Later in 2010, in an amicable chat with one of my successors in the new Obama administration, I listened to him explaining to me how the policy he was crafting – eerily identical to the ones pursued cyclically in 2002, 2003, 2004, 2005, 2006 and so on by the administration I was in – was this time going to work, and would, this time bring even Moscow along (strangely forgetting that Moscow already had come along in UNSC resolutions in 2006 in order not to lose its role and influence on the matter). At the end, I asked simply: “if the policy doesn’t work, what is your backup plan?” There was no answer; while he noted the failure of sanctions and pressure were possible, and indeed admittedly even likely, no Plan B was fathomable to him. He could only contemplate more of the same since at some point, “some pressure must work.”
It was, as the great American baseball figure Yogi Berra once said, “déjà vu all over again.” In short, all the factors I witnessed from 2002-2007, when I was deeply involved in the Iran portfolio, had not changed. All but one, that is: In the new administration, there were no more “crazy” hardliners against whom to act. Nobody argued with conviction the imperative of preemption. Washington was at last unified — with the administration and the bureaucracy agreeing without internal dissent — and aligned with the international community that while it would be awful if Iran went nuclear, a preemptive action against Iran was still worse.

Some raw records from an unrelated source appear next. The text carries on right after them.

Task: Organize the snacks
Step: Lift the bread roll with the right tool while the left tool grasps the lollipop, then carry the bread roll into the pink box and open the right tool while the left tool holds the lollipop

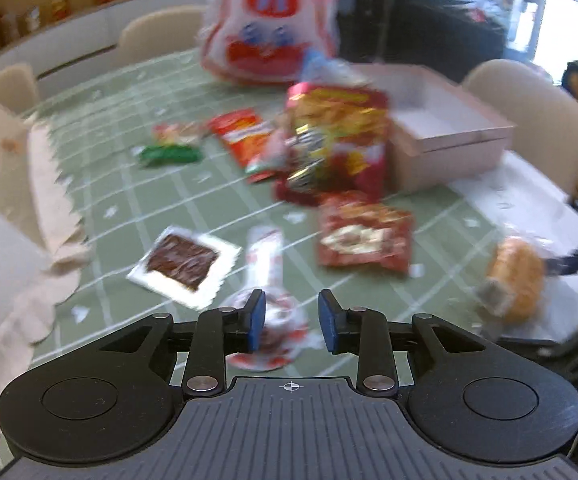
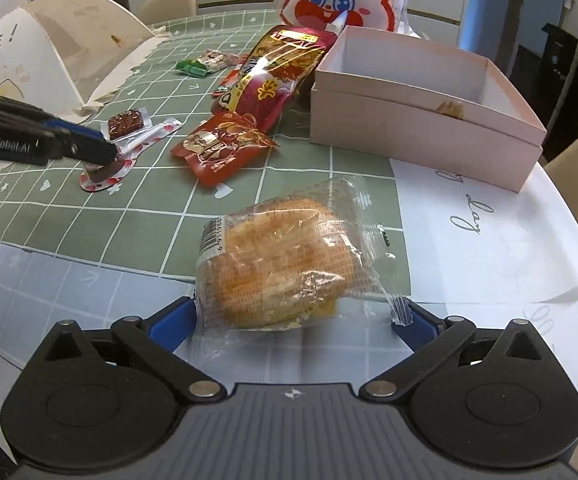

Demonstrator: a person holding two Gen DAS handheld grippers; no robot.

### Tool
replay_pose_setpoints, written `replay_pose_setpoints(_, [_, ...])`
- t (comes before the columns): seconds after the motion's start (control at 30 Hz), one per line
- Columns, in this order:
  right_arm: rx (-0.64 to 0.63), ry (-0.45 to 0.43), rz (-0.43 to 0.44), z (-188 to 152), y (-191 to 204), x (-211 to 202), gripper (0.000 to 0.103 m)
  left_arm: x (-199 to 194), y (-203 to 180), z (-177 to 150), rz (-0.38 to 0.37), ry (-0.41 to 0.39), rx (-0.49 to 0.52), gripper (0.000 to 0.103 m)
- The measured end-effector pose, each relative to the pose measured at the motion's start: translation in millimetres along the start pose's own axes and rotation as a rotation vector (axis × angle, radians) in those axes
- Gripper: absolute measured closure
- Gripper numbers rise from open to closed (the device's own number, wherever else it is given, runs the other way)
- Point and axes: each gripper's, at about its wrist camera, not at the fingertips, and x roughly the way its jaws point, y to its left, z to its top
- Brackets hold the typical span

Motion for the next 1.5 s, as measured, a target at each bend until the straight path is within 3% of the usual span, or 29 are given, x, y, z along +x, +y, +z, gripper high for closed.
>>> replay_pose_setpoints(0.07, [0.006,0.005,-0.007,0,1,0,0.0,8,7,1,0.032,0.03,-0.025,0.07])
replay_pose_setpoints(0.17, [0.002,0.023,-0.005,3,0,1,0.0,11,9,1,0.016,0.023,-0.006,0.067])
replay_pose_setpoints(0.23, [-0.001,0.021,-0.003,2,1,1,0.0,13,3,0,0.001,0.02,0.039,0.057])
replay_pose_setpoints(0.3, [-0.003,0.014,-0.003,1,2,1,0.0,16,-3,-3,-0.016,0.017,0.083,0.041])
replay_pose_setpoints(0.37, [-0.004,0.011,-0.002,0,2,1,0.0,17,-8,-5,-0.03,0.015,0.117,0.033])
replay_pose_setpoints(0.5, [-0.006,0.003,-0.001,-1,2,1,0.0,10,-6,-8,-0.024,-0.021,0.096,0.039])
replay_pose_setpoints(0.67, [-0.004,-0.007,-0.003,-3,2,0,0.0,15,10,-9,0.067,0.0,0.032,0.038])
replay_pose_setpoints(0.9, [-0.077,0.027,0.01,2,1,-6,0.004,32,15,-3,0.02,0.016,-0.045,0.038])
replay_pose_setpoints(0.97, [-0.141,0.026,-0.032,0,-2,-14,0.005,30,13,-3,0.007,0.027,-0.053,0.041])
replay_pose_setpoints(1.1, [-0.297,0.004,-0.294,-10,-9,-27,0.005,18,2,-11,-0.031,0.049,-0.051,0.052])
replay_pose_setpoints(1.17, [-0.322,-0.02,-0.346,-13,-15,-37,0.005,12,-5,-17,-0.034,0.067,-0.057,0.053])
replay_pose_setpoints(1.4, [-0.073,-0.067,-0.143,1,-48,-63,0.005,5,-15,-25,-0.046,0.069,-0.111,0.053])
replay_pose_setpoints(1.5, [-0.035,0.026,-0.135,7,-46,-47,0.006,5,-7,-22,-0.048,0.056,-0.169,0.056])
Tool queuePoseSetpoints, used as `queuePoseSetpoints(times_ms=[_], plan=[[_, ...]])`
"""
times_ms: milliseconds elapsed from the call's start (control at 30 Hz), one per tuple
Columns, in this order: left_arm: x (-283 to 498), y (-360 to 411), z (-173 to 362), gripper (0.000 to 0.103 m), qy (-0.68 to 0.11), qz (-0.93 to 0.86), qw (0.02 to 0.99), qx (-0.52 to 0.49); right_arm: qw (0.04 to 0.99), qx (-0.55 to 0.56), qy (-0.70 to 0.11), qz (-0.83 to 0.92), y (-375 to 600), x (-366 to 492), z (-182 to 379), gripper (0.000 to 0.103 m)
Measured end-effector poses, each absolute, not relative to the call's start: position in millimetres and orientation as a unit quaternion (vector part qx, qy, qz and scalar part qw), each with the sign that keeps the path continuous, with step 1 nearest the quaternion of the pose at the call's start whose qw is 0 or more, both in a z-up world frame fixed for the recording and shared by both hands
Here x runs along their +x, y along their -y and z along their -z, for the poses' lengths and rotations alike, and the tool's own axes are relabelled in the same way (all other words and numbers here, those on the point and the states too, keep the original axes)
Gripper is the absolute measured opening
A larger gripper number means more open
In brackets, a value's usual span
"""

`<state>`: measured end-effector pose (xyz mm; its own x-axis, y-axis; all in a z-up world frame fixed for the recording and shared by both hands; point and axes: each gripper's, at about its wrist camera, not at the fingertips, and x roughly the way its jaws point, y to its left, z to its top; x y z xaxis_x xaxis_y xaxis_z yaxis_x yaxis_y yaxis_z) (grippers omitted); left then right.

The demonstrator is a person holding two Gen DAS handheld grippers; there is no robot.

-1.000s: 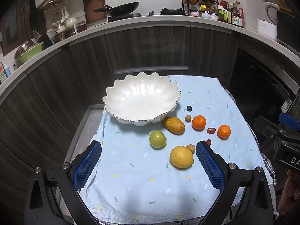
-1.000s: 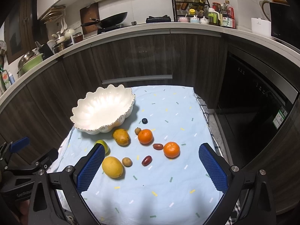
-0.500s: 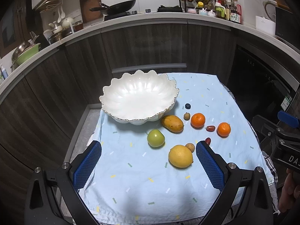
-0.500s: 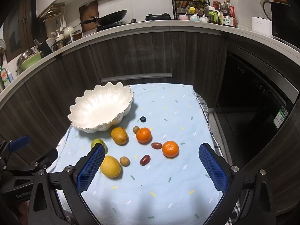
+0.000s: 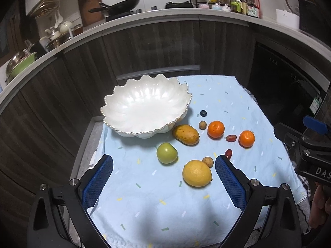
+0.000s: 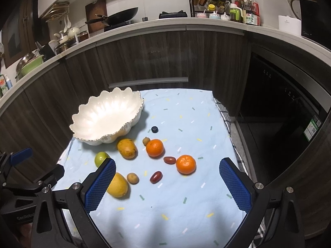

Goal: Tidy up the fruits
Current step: 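Grasp the yellow lemon with the left tool while the right tool grasps an orange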

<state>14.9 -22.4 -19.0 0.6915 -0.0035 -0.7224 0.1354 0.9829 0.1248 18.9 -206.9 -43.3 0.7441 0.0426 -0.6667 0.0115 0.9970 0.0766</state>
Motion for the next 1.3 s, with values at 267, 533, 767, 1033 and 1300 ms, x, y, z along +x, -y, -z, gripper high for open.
queuePoseSetpoints(times_ms=[267, 533, 767, 1033, 1300], plan=[[34, 36, 52, 0.097, -0.413, 0.064, 0.903, 0.097, 0.926, 0.028, -0.377, -0.002, 214, 42, 75, 0.101], [50, 50, 85, 0.096, -0.426, 0.086, 0.895, 0.100, 0.920, 0.015, -0.392, -0.005, 218, 61, 105, 0.099], [58, 59, 112, 0.092, -0.442, 0.104, 0.884, 0.107, 0.917, -0.004, -0.399, -0.012, 217, 74, 127, 0.099], [64, 68, 140, 0.084, -0.462, 0.123, 0.871, 0.112, 0.912, -0.024, -0.409, -0.020, 217, 86, 149, 0.095], [70, 70, 161, 0.082, -0.480, 0.132, 0.861, 0.104, 0.909, -0.035, -0.414, -0.023, 217, 99, 167, 0.089]])
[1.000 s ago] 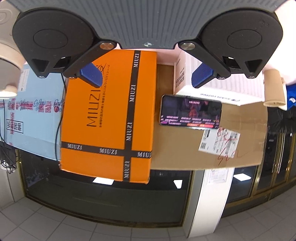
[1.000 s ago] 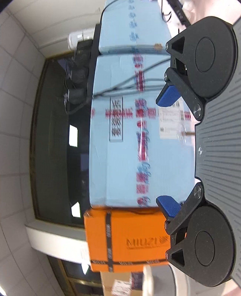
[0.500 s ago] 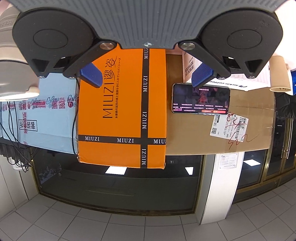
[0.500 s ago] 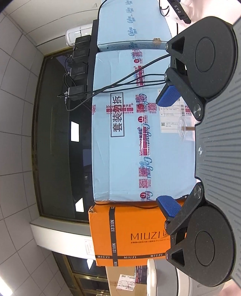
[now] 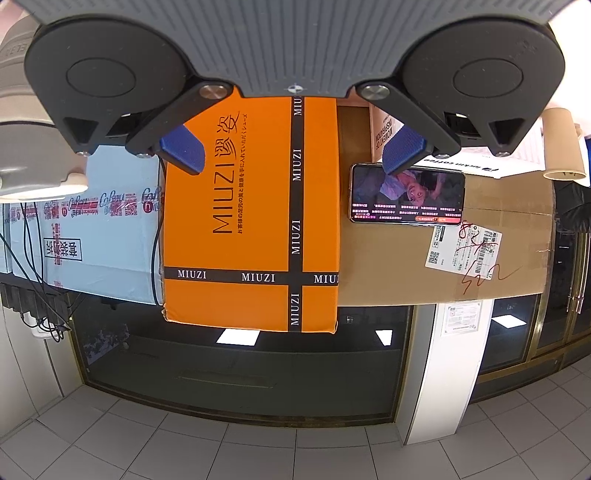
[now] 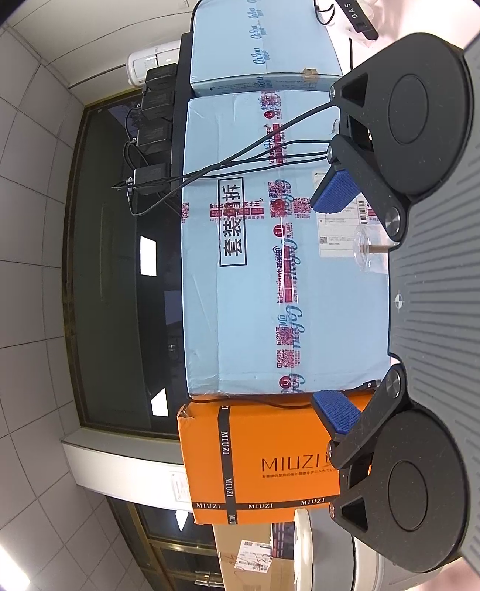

Thus, to the bandwagon of Israeli analysts who simply cannot believe that the United States would balk at stopping Iran when it became clear there was no alternative to preemptive action other than acquiescence, I can only say that I have all my life counted on the greatness of America and its tradition of doing the right thing, if even at the last moment. But right now, the cavalry is not going to ride to Israel’s side, even at the last moment. There is nobody of influence within the establishment or bureaucracy in Washington, let alone abroad, seriously arguing for preemptive action, nor are there any factors in the next half year – or even longer – which will change that. While America is not done as the great superpower, we have again become a sleeping giant, like the 1930s in terms of proactive foreign policy. Something much worse and more personally affecting will have to afflict the United States before it acts preemptively stop Iran or other extremely dangerous nations from building armies to threaten and pursuing the most destructive weapons. Until then, sadly, our allies are on their own.
David Wurmser served as Middle East adviser to former U.S. Vice President Dick Cheney, as special assistant to John R. Bolton at the State Department and as a research fellow on the Middle East at the American Enterprise Institute.